Jadi first defense dari investor protection itu lanjut Jeffrey harusnya dari literasi itu baru ada investor protection lain setelah dia menjadi investor. Bursa mempunyai UMA, notasi khusus, lalu ada SIPF, OJK juga punya peraturan yang mengatur hal ini sebagai bentuk perlindungan bagi investor. Semua itu menurutnya merupakan rangkaian investor protection yang harus disediakan, karena itu adalah hak nya investor.
Untuk meningkatkan literasi dan meningkatkan jumlah investor, Jeffry mengatakan banyak hal yang akan dilakukan dan selama ini sudah berjalan baik untuk dilanjutkan sekaligus mengkreasikan hal-hal yang baru juga.
Terkait dengan inklusi yang mengalami peningkatan cukup signifikan dan berbanding terbalik dengan literasi yang mengalami pertumbuhan minim.
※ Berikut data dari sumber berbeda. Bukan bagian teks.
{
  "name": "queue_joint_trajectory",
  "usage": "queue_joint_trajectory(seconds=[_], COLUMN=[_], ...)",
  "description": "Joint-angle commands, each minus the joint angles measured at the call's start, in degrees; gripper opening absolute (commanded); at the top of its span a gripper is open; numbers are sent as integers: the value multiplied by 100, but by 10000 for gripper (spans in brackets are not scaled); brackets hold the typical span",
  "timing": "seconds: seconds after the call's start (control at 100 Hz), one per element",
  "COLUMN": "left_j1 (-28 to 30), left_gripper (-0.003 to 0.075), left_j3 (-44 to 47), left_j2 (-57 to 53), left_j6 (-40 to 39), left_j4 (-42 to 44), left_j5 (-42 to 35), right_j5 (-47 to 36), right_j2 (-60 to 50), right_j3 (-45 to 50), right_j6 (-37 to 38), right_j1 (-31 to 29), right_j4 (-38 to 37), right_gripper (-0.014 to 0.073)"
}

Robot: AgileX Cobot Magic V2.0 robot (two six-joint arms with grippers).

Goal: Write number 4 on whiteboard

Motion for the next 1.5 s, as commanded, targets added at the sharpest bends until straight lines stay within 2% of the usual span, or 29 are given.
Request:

Jeffrey menilai hal tersebut terjadi karena inklusi yang mengerjakan banyak seperti anggota bursa. “Seperti 94 anggota bursa, sekian puluh agen penjual reksadana mengerjakan, sementara literasi siapa yang mengerjakan ? Hampir minim sekali. Literasi itu sebenarnya setiap Penyelenggara Jasa Keuangan (PJK) diwajibkan untuk melakukan literasi tersebut, namun yang namanya wajib pasti dilakukan dengan batas minimum saja,” ungkap Pria kelahiran tahun 1973 ini.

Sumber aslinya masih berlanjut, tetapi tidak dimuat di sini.